Music played an important role in the lives of the ancient Hebrews. Just like most peoples of the East they were very musical and music, dance and singing were of great importance to them: both in daily life and in the synagogal services. They also played different instruments: for example, one of the women of Solomon brought more than a thousand different musical instruments from Egypt.
After the destruction of The Temple all instruments disappeared from the synagogues- except for the sjofar – and only in the 19th century did they return there. Unfortunately there is little written music from before the year 1700. However, in 1917 the oldest known music manuscript to date was found – it dates from around ± 1100.
KOL NIDRE
The best-known prayer from the Jewish liturgy is undoubtedly Kol Nidre: a request for forgiveness and for the annulment of all vows made to God and to oneself during the past year. The prayer was said to have originated before the destruction of the Temple, but there are also legends that put the origin of the prayer in the hands of the Marranos (Spanish Jews, who converted to the Catholic faith under the pressure of the Inquisition, but remained Jewish at heart).
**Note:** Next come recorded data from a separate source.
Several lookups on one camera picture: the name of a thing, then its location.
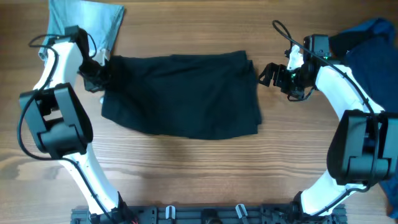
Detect black garment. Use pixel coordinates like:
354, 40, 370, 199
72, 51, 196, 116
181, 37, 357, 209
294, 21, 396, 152
101, 51, 262, 140

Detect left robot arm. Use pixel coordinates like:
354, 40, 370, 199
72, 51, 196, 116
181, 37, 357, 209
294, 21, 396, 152
17, 26, 137, 223

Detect folded light blue jeans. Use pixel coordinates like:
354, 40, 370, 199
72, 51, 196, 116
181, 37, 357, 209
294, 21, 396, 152
47, 0, 125, 65

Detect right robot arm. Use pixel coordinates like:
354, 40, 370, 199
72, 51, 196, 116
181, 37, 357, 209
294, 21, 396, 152
259, 34, 397, 222

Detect dark blue garment pile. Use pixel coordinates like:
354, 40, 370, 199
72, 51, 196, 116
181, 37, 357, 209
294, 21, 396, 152
329, 17, 398, 220

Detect left black cable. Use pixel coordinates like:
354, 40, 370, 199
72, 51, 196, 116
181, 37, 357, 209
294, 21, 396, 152
17, 32, 113, 223

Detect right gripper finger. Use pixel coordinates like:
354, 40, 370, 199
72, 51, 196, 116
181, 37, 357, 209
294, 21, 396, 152
261, 63, 279, 77
258, 73, 273, 87

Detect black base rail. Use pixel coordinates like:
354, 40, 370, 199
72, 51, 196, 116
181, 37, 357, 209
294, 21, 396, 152
70, 204, 348, 224

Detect black cable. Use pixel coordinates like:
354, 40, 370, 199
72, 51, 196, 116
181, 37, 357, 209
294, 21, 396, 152
272, 19, 382, 215
17, 32, 113, 223

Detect right black cable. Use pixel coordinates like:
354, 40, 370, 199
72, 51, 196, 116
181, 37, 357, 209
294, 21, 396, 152
272, 19, 382, 215
It is certain that Rabbi Jehuda Gaon already introduced Col Nidre in his synagogue in Sura in 720. It is also a fact that the melody, as we know it, has some affinity with a well-known Catalan song. Over the years it has been arranged by several cantors, the most famous version dates from 1871 and was made by Abraham Baer.
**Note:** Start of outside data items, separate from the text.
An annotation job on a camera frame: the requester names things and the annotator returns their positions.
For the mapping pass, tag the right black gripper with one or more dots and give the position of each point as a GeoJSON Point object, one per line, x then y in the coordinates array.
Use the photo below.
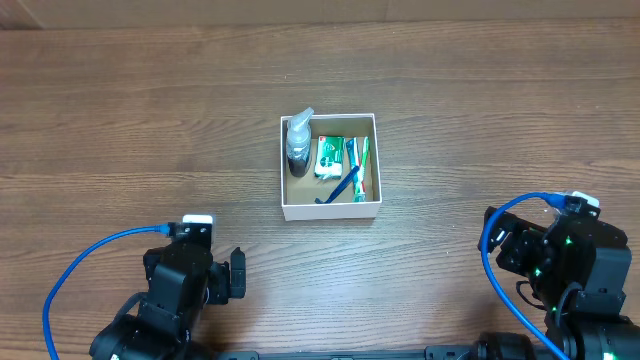
{"type": "Point", "coordinates": [523, 240]}

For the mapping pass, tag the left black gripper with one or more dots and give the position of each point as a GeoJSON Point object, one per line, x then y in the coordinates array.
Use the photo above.
{"type": "Point", "coordinates": [219, 275]}

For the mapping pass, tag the blue disposable razor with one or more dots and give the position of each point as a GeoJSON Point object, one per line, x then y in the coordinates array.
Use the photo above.
{"type": "Point", "coordinates": [340, 187]}

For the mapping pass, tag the white green toothbrush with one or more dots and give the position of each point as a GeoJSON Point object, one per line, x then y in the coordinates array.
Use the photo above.
{"type": "Point", "coordinates": [359, 187]}

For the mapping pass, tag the green soap packet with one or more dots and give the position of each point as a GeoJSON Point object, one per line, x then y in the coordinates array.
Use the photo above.
{"type": "Point", "coordinates": [329, 157]}

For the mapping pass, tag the clear spray bottle dark liquid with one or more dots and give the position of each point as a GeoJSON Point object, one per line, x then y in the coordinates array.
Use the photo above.
{"type": "Point", "coordinates": [298, 142]}

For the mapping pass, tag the Colgate toothpaste tube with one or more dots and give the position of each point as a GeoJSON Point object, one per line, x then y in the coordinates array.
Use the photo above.
{"type": "Point", "coordinates": [354, 151]}

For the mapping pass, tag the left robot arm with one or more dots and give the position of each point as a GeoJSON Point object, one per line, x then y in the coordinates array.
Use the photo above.
{"type": "Point", "coordinates": [158, 324]}

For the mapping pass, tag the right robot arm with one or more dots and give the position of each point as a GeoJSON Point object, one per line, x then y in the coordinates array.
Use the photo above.
{"type": "Point", "coordinates": [577, 268]}

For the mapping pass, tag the white cardboard box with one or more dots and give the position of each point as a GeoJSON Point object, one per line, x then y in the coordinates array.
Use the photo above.
{"type": "Point", "coordinates": [298, 195]}

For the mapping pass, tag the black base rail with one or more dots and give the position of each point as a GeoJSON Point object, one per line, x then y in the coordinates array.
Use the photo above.
{"type": "Point", "coordinates": [435, 352]}
The melody became a source of inspiration for many composers: the best known of them is the work for cello and orchestra by Max Bruch.
The motifs of Kol Nidre can also be found in Paul Dessau’s symphony and in the fifth movement of the String Quartet Op. 131 by Ludwig van Beethoven. And then we should not forget Arnold Schönberg’s “Kol Nidre” for speaking voice, choir and orchestra. He composed it in 1939, commissioned by one of the Jewish organizations.
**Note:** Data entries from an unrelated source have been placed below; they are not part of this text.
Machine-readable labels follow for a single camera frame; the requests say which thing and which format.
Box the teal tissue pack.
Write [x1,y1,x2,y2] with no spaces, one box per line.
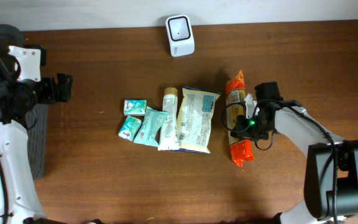
[118,116,142,141]
[124,100,147,116]

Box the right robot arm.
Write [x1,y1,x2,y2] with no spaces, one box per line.
[230,82,358,224]

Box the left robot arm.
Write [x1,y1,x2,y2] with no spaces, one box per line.
[0,45,73,223]

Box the white barcode scanner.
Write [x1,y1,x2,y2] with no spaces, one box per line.
[165,15,195,57]

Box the orange biscuit packet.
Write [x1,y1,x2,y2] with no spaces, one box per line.
[224,70,255,168]

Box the grey plastic mesh basket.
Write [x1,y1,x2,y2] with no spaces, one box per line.
[0,24,49,189]

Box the cream and blue snack bag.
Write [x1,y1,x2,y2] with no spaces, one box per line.
[177,86,221,154]

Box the white tube with tan cap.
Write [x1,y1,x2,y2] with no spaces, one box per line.
[158,87,180,151]

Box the teal wet wipes pack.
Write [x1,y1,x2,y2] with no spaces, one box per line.
[134,107,168,147]
http://www.schoenberg.at/index.php/de/joomla-license-sp-1943310035/kol-nidre-op-39-193
INFLUENCES
Jewish folk music cannot be grouped together under one denominator and has many traditions: after their dispersion Jews ended up in different parts of Europe, Asia and Africa. The greatest development of their own culture manifested itself strangely enough in places where Jews had the least freedom. Jewish folk music was actually music from the ghetto. Where Jews lived in reasonable freedom, their own “self” faded away.
In the countries around the Mediterranean Sea lived the so-called Sephardim (from Sfarad, Hebrew for Spain). They sang their romanceros in Ladino, a kind of corrupted Spanish. After their expulsion from Spain and later Portugal, they were influenced by the music of their new host country.
Below: ‘Por Que Llorax Blanca Nina’, a Sephardic song from Sarajevo.
In countries such as Poland and Russia, Jews lived in a constant fear of persecution that often degenerated into pogroms. Chassidism emerged as a kind of “counter-reaction”, a movement based on mysticism, spiritualism and magical doctrines. It proclaimed the joy of life, a kind of bliss, which could be achieved through music, dance and singing. Only in this way could direct contact with God be achieved. Hasidic music was strongly influenced by Polish, Russian and Ukrainian folklore. With later also the music of vaudevilles and the waltzes of Strauss. However, the character of the works remained Jewish.
Bratslav nigun – Jewish tune of Bratslav (by Vinnytsia), Ukraine:
In turn, the Chassidic melodies have had an enormous influence on classical composers: just think of Baal Shem by Ernest Bloch or Trois chansons hebraïques by Ravel.
Below: Isaac Stern plays ‘Baal Shem’ by Bloch:
JOSEPH ACHRON

Courtesy of the Department of Music, Jewish National & University Library, Jerusalem, Achron Collection.
Arnold Schoenberg firmly believed that Joseph Achron was the most underrated composer of his generation. Schoenberg praised his originality and claimed Achron’s music was destined for eternity. Yet, despite his enthusiastic praise, Joseph Achron never became a household name. Violin buffs no doubt know his Hebrew Melody, a much loved encore of many violinists, starting with Heifetz.
Hebrew Melody is inspired by a theme Achron heard as a young boy in a synagogue in Warsaw. It is one of his earliest compositions, dating from 1911, and his first ‘Jewish’ work. In the year he composed it Achron joined the Society for Jewish Folk Music. His career as a composer properly started in the twenties of the last century. In Saint Petersburg, Achron joined the composers of the New Jewish School. Several years later he moved to Berlin, where he got acquainted with the works of the French impressionists, and the Second Viennese School.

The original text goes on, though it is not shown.